Hard to say which one you would find the "best." A lot depends on your experience eating food at that level. They are all very different experiences. My personal favorite of the group is Bouley Bakery although I haven't been in a while. But here's a snapshot of each one.
Bouley Bakery-Is the most intimate of them and the most casual by far. You don't even have to wear a jacket here. Cooking is based on domestic products mostly farmed by small farmers or day fisherman. The menu usually has dayboat codfish prepared in a fruit sauce like persimmon or quince. Cooking is very subtle and for my money Bouley is the most talented chef around. But there is a level of inconsistancy there that can be troubling. But if you go and are willing to relinquish control of the meal to the kitchen and spend 4 hours having dinner, you can have the meal of the great meals of your life. Not the greatest wine list and poorly (high) priced. Some people get snippy service. You need to know how to talk to them.
Jean-Georges-You have to give J.G. credit as he invented an entire style of cooking based on flavored oils and emulsified sauces. In fact his contribution is so profound that his kitchen is starting to spin off sous chefs who are opening their own places and cooking in that style. More festive than Bouley and slightly more formal. Place has a good NYC feel and the comment someone made about seeing celebs there is accurate. Eating in the bar (Nougatine) is also very good and much more casual than the main room. They let you order from either menu in Nougatine. Expensive wine list and I've never found the choices to be that inspiring.
Daniel-More like a big party for posh people. The most "birthday" like of the places. You couldn't possibly be overdressed here. I've had some superior meals here and I've had some mediocre ones. But when the place is on it can't be beat. Even though the place gives the illusion of a formal French restaurant, they are serving 400 meals a night compared to a place like Ducasse which serves just 68.
Le Bernadin-Formal and clublike. Lots of wood paneling.
I never found the place warm including the service. I don't think the cooking here is at the same level as the others. I frequent this place much less than any of the others, maybe once every 3-4 years. But I happen to be going on Wednesday. Not a place that normally comes to my mind when I'm thinking of going out nice.
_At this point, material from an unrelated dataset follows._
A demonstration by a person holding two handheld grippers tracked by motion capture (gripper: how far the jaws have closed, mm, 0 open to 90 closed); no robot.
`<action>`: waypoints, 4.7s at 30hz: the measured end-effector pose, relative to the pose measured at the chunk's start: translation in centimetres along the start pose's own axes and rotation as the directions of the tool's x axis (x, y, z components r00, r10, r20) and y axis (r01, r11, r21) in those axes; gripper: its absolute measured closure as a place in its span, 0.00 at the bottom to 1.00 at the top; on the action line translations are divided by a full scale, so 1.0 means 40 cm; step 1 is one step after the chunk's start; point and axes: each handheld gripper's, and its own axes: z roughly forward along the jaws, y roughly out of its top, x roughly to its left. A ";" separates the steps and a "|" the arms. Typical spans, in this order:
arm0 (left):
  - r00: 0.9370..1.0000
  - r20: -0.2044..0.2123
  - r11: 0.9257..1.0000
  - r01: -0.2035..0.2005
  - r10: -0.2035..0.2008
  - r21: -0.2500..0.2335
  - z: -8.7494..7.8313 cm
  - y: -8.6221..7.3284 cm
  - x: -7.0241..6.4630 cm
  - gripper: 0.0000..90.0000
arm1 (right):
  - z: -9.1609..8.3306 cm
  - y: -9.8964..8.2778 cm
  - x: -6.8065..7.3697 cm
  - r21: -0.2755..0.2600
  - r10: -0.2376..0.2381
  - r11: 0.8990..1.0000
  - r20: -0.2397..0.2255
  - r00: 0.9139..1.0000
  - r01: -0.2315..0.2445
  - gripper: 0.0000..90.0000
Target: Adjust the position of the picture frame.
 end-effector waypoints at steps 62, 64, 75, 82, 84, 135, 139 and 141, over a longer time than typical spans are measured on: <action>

Alain Ducasse-The closest thing you will find to a 3 star French dining experience in this country. In fact, it's an exact replica of it. By fat the most formal of all but it is also relaxed somehow. I have a feeling I would like it better for lunch. It's not the place I would choose if I didn't have a number of 3 stars in France under my belt. They probably practice the most "perfect" cooking here though I wouldn't say the food id the best.
Hope this helps.
It's been at least nine months since I've eaten at any of these places, so my info may be out of date; and I don't have extensive experience with any of them. But for what it's worth, I've eaten at the first four, and based on my experience, I would recommend Jean Georges or Daniel, with Jean Georges first. I've eaten three times at Jean Georges. One meal was sublime. One of my courses was literally one of the two most memorable dishes I've ever eaten, asparagus with asparagus puree and morels. It was a simple dish, but the asparagus tasted so fresh, I felt like I'd never eaten vegetables until then (the menu changes, so the dish may not be on the menu now). The other times I ate there weren't as wonderful, but were still very good.
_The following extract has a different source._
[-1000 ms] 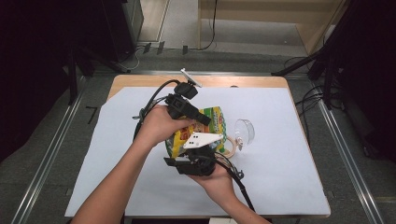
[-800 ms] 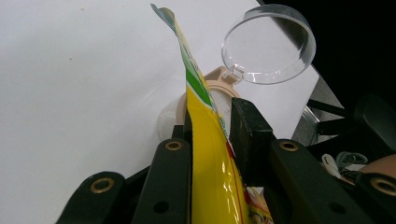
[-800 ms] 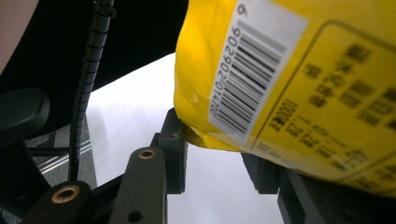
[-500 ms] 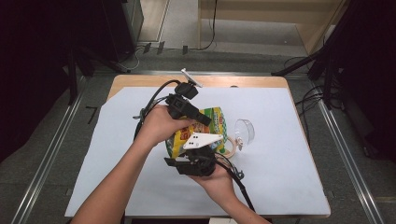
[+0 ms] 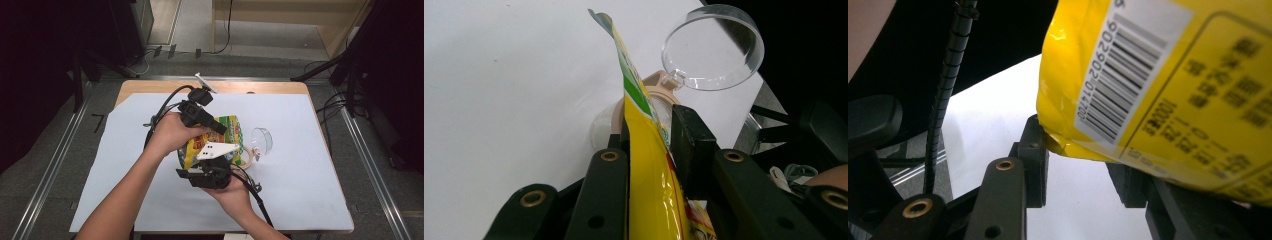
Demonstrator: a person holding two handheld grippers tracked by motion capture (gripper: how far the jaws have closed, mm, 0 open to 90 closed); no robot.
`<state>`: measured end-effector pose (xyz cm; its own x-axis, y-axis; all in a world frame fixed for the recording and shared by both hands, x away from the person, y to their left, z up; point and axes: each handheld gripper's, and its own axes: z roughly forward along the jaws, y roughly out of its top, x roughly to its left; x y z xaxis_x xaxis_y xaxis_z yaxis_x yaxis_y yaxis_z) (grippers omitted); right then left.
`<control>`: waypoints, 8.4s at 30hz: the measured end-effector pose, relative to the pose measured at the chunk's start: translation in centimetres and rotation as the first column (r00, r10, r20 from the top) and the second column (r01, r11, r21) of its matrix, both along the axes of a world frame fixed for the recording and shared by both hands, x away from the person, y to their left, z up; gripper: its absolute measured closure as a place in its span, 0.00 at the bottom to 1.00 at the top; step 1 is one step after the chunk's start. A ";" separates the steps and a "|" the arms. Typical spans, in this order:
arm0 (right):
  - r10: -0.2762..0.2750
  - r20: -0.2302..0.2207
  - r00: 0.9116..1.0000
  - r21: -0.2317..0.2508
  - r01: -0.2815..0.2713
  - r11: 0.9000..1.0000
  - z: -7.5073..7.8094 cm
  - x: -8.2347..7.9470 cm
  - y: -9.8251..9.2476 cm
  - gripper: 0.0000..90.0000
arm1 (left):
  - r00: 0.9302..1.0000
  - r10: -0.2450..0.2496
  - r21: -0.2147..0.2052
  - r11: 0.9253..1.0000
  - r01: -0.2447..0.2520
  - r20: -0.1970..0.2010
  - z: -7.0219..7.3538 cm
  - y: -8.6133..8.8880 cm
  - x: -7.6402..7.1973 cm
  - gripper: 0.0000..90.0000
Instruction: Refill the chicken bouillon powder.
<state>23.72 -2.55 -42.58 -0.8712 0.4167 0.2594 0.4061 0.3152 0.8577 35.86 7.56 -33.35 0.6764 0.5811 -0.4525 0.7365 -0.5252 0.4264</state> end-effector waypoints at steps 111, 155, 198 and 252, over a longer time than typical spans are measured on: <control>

I've eaten twice at Daniel. The first time was several years ago, and I wasn't that impressed by it. The second time was nine months ago, and it was very good, although no single dish bowled me over. I posted a description of this meal here at the time.
I've eaten once each at Le Bernardin and Bouley Bakery, and was disappointed by both. It's true that I'm not a big seafood fan, I've eaten fish at other expensive restaurants that I liked better than what I had at Le Bernardin. And Bouley Bakery I just didn't think was that good (though I really like their pastries).
I would agree that you should consider Lespinasse as well. I've eaten there three times, and would probably rank it between Jean Georges and Daniel.